WORK ITEM:
Print the listing below again. Change nothing.

GIVEN DATA:
____________
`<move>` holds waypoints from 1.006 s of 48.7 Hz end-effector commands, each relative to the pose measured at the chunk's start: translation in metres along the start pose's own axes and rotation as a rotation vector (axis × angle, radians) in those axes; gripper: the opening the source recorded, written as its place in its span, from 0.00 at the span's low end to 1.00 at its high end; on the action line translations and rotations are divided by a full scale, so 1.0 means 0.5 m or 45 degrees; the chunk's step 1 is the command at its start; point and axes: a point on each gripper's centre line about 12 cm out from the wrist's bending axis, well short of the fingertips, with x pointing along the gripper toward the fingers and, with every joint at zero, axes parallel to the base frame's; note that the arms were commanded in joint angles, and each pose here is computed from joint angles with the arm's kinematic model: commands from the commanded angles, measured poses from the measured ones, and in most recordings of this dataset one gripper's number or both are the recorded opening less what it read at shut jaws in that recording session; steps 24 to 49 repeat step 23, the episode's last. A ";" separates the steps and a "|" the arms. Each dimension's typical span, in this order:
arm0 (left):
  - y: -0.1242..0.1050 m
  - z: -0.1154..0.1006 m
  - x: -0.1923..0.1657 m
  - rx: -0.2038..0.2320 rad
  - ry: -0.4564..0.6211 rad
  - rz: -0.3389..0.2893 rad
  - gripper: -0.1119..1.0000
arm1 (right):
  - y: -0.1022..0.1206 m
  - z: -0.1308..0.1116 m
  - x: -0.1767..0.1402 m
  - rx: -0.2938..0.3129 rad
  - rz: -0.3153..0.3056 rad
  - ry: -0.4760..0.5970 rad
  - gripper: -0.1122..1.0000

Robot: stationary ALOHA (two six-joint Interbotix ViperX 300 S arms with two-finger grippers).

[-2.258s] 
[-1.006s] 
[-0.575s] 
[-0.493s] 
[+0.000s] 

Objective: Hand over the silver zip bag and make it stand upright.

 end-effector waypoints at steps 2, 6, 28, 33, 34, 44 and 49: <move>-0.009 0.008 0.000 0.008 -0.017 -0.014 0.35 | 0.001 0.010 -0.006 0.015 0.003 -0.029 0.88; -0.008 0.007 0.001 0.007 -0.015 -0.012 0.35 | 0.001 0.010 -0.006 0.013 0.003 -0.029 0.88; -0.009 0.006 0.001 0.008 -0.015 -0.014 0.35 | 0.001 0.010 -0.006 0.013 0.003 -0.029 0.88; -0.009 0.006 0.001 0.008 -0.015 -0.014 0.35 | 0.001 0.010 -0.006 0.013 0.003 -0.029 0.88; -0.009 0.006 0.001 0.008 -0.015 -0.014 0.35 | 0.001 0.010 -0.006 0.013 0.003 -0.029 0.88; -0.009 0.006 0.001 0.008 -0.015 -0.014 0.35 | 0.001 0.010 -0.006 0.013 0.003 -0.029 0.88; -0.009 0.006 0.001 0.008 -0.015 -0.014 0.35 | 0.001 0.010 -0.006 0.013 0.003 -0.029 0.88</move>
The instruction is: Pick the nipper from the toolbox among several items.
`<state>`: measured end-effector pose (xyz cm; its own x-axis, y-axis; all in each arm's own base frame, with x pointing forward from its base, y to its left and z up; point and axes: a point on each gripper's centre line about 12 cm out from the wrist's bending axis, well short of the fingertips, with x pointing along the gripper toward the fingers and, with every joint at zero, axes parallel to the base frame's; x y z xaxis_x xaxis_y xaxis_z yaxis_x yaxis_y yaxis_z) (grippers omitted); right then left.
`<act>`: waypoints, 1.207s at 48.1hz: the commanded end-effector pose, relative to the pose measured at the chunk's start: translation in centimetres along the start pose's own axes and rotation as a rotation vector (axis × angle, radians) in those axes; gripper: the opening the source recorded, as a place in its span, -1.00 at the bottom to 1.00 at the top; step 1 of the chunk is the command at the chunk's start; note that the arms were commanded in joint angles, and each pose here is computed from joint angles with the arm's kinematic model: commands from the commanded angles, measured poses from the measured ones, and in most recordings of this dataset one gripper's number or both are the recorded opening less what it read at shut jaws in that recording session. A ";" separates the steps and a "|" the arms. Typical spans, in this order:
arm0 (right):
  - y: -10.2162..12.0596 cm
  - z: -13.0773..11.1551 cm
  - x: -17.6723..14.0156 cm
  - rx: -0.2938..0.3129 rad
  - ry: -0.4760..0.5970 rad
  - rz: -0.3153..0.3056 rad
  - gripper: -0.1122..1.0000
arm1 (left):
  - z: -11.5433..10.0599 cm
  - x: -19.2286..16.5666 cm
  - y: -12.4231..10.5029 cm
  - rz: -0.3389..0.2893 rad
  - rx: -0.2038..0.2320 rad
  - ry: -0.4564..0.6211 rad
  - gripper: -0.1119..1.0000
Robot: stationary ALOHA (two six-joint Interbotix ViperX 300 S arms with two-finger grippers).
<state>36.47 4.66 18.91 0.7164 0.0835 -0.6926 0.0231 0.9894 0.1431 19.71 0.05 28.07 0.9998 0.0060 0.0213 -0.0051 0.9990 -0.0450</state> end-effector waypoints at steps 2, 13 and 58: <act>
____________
ANSWER TO THE EXERCISE:
`<move>` holds waypoints from 1.006 s of 48.7 Hz end-effector commands, each relative to the pose measured at the chunk's start: translation in metres along the start pose's own axes and rotation as a rotation vector (axis × angle, radians) in those axes; gripper: the opening the source recorded, written as its place in its span, from 0.00 at the span's low end to 1.00 at its high end; on the action line translations and rotations are divided by a full scale, so 1.0 means 0.5 m or 45 degrees; the chunk's step 1 is the command at its start; point and axes: a point on each gripper's centre line about 12 cm out from the wrist's bending axis, well short of the fingertips, with x pointing along the gripper toward the fingers and, with every joint at zero, axes parallel to the base frame's; note that the arms were commanded in joint angles, and each pose here is computed from joint angles with the arm's kinematic model: commands from the commanded angles, measured poses from the measured ones, and in most recordings of this dataset one gripper's number or both are the recorded opening less what it read at shut jaws in that recording session; steps 24 to 49 repeat step 23, the episode's last. A ";" separates the steps and a "|" the arms. Each dimension's typical span, in this order:
arm0 (left):
  - y: -0.1242..0.1050 m
  - z: -0.1154..0.1006 m
  - x: -0.1923..0.1657 m
  - rx: -0.2038..0.2320 rad
  - ry: -0.4564..0.6211 rad
  - rz: -0.3389..0.2893 rad
  - gripper: -0.1119..1.0000
arm1 (right):
  - y: -0.1022..0.1206 m
  - z: -0.1308..0.1116 m
  - x: -0.1767..0.1402 m
  - rx: -0.2938..0.3129 rad
  - rz: -0.3153..0.3056 rad
  - ry: -0.4760..0.5970 rad
  - gripper: -0.1122..1.0000

Robot: stationary ALOHA (two six-joint Interbotix ViperX 300 S arms with two-finger grippers).

[-2.258s] 
[-1.006s] 
[-0.575s] 
[-0.493s] 
[+0.000s] 

Objective: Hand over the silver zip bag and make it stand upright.

 end-effector waypoints at steps 2, 6, 28, 33, 34, 44 and 49: <move>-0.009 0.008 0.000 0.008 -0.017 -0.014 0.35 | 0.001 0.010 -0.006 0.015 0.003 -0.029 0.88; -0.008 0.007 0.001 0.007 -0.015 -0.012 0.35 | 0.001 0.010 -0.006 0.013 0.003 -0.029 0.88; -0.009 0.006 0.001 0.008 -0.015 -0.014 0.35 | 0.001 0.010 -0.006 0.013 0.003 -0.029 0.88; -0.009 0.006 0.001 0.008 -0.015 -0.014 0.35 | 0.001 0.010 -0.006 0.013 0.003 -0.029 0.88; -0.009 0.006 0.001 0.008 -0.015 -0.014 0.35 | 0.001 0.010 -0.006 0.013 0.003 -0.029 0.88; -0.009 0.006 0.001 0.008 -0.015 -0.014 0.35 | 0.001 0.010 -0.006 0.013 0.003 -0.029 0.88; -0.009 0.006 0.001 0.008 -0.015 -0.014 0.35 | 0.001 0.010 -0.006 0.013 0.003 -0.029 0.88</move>
The instruction is: Pick the nipper from the toolbox among several items.
`<state>`: measured end-effector pose (xyz cm; its own x-axis, y-axis; all in each arm's own base frame, with x pointing forward from its base, y to its left and z up; point and axes: a point on each gripper's centre line about 12 cm out from the wrist's bending axis, well short of the fingertips, with x pointing along the gripper toward the fingers and, with every joint at zero, axes parallel to the base frame's; x y z xaxis_x xaxis_y xaxis_z yaxis_x yaxis_y yaxis_z) (grippers omitted); right then left.
`<act>`: waypoints, 1.207s at 48.1hz: the commanded end-effector pose, relative to the pose measured at the chunk's start: translation in centimetres along the start pose's own axes and rotation as a rotation vector (axis × angle, radians) in those axes; gripper: the opening the source recorded, as a place in its span, -1.00 at the bottom to 1.00 at the top; step 1 of the chunk is the command at the chunk's start; note that the arms were commanded in joint angles, and each pose here is computed from joint angles with the arm's kinematic model: commands from the commanded angles, measured poses from the measured ones, and in most recordings of this dataset one gripper's number or both are the recorded opening less what it read at shut jaws in that recording session. A ";" separates the steps and a "|" the arms. Typical spans, in this order:
arm0 (right):
  - y: -10.2162..12.0596 cm
  - z: -13.0773..11.1551 cm
  - x: -17.6723..14.0156 cm
  - rx: -0.2938..0.3129 rad
  - ry: -0.4760..0.5970 rad
  - rz: -0.3153..0.3056 rad
  - gripper: -0.1122..1.0000
arm1 (left):
  - z: -11.5433..10.0599 cm
  - x: -19.2286..16.5666 cm
  - y: -12.4231..10.5029 cm
  - rz: -0.3389..0.2893 rad
  - rx: -0.2038..0.2320 rad
  - ry: -0.4564..0.6211 rad
  - gripper: -0.1119..1.0000
Robot: stationary ALOHA (two six-joint Interbotix ViperX 300 S arms with two-finger grippers).
<state>36.47 4.66 18.91 0.7164 0.0835 -0.6926 0.0231 0.9894 0.1431 19.71 0.05 28.07 0.9998 0.0060 0.0213 -0.0051 0.9990 -0.0450</state> end-effector waypoints at steps 2, 13 and 58: <act>

The answer is finished.